The nearly 500 burials in the last week are a stark reminder of the need for continued vigilance as Cape Town grapples with the impact of a third wave of Covid-19 infections
— City of Cape Town (@CityofCT) July 20, 2021
The city’s mayoral committee member for Community Services and Health, councillor Zahid Badroodien cautioned that, “The increase in burials underscores the increase in Covid-19 infections and fatalities since the start of the third wave. For the moment, our cemeteries are able to cope with the increased demand, but we renew our appeal to residents to please consider burials on weekdays and where possible, to consider alternatives to burial.”
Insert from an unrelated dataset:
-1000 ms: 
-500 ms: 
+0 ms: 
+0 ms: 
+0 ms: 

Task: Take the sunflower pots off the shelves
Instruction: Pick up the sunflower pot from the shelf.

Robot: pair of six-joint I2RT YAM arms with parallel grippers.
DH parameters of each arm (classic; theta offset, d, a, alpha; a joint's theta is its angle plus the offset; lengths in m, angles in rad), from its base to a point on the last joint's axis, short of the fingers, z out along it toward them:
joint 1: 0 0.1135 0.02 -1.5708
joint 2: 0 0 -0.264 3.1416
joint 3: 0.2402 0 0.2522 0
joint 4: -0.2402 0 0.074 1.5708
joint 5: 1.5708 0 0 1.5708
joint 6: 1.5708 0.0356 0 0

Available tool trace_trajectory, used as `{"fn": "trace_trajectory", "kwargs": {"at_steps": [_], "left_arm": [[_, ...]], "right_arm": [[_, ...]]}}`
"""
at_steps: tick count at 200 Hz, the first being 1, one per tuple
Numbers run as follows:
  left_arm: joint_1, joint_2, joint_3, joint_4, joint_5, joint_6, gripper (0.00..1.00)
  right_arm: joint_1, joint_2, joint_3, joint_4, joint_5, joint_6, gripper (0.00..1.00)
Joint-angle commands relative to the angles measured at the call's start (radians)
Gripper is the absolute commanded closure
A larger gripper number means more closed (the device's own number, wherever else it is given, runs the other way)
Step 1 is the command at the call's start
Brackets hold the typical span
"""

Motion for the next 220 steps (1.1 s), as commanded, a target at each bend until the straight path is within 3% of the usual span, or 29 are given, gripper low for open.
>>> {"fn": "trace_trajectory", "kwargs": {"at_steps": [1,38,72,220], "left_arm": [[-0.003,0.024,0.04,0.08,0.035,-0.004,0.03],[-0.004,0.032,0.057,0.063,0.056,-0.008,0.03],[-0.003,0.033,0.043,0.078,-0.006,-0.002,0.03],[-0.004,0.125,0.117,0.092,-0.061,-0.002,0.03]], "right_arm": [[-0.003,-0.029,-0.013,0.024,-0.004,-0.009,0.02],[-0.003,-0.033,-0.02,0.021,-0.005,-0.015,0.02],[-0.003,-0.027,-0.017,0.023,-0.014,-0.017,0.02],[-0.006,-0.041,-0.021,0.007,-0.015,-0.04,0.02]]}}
“We also ask that funeral organisers be mindful of the current regulations in terms of the number of attendees and time allowed at the cemetery. In recent weeks, the City’s Environmental Health Practitioners have expressed concern about the non-adherence to regulations at funerals.
“While memorial work can still continue if the relevant permits have been secured, unveiling ceremonies cannot be accommodated until further notice,” Badroodien added.
Meanwhile, the Western Cape reported 31 330 active Covid-19 infections, with a total number 367 827 confirmed cases and 322 448 recoveries as of Tuesday, July 20, as the latest provincial report indicates.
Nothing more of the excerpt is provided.